Widows in Vrindavan want to come out of traditional mindsets: survey
The widows in Braj, a region around Vrindavan town in Uttar Pradesh that provides shelter to probably the largest number of widows in the country, are happier there than in their homes in villages, and most of them have no intention of returning. They also seem to be veering away from traditional beliefs on how widows should live and what they wear and eat.
This is what a study, titled ‘Dimensions of Deprivation: Study on the Poverty Levels of Widows of Vrindavan,' released here on Monday, says.
The study suggests that the Braj widows do not believe in tonsuring, and some of the younger ones seem open to the idea of remarriage, though they do not say it openly.
“They are rebuilding their lives and find less discrimination because of their widowhood. Most are able to enter temples, and some even attend ceremonies. In fact, one of them used the Internet and googled her way to an ashram here,” says the report.
Commissioned by the Guild of Services, the study sent questionnaires to 500 widows in the region. Seventy-eight per cent of them, the young as well as the old, are afraid of physical and sexual harassment, and 63 per cent of not attaining salvation (moksha). They also fear falling sick, not being cremated with proper rites, of being homeless and hungry.

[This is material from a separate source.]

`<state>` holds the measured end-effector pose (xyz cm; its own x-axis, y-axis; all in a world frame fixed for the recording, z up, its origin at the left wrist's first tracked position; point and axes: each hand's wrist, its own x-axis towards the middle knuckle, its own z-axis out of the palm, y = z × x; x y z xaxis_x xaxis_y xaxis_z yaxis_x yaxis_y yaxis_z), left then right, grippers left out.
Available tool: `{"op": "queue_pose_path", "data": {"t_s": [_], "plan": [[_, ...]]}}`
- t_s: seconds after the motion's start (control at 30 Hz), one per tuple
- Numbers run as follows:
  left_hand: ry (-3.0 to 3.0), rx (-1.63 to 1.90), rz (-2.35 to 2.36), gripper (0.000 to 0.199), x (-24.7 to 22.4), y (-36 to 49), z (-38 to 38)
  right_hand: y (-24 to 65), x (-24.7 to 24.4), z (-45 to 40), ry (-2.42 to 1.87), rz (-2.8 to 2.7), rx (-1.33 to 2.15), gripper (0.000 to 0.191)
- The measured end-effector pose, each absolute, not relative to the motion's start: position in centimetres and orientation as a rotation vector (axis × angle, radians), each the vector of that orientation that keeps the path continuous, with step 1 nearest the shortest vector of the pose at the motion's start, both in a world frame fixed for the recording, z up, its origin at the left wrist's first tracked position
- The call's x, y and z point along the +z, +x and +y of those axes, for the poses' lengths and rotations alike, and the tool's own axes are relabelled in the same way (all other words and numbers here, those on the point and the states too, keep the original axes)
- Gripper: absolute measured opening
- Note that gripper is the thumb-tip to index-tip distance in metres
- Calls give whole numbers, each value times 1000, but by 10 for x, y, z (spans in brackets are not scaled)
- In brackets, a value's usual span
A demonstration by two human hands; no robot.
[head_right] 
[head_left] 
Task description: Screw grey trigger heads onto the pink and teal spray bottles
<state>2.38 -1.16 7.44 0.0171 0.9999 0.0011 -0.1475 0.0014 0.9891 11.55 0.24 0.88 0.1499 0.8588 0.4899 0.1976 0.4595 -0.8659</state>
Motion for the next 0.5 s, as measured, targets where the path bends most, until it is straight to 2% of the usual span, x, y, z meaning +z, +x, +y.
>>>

Although they earn money from multiple sources — bhajans, ashrams, charity, pension, domestic-work, tailoring and candle making — it does not add up to much. Most of their money is spent on food, medicines, rent, clothes, travel and puja. A majority of them, (83 per cent), earn between Rs. 200 and Rs. 1,000 a month; 7 per cent less than Rs. 200 a month and 10 per cent more than Rs. 1,000 a month.
They receive little or no financial support from their families. A small percentage did, however, get emotional support.
While food is not a problem, finding shelter is an area of concern, with approximately a third of them living in the open — on the streets, ghats, railway stations and bus stops, and having to fend for themselves. More than half of them live in rented rooms and 16 per cent in ashrams.
Sanitation is another area of concern, the survey points out.
Recommending convergence of several schemes meant for widows and destitute women, the report stresses need for the government to move from the dole-giving welfare approach to garnering the potential of this valuable human resource of 40 million widows who could be imparted education and enrolled into skill-development courses for making them economically independent.
These women can be trained for healthcare services, employed under the Mahatma Gandhi National Rural Employment Guarantee Scheme, covered under the health insurance scheme and even provided social security in a respectable manner, the report says.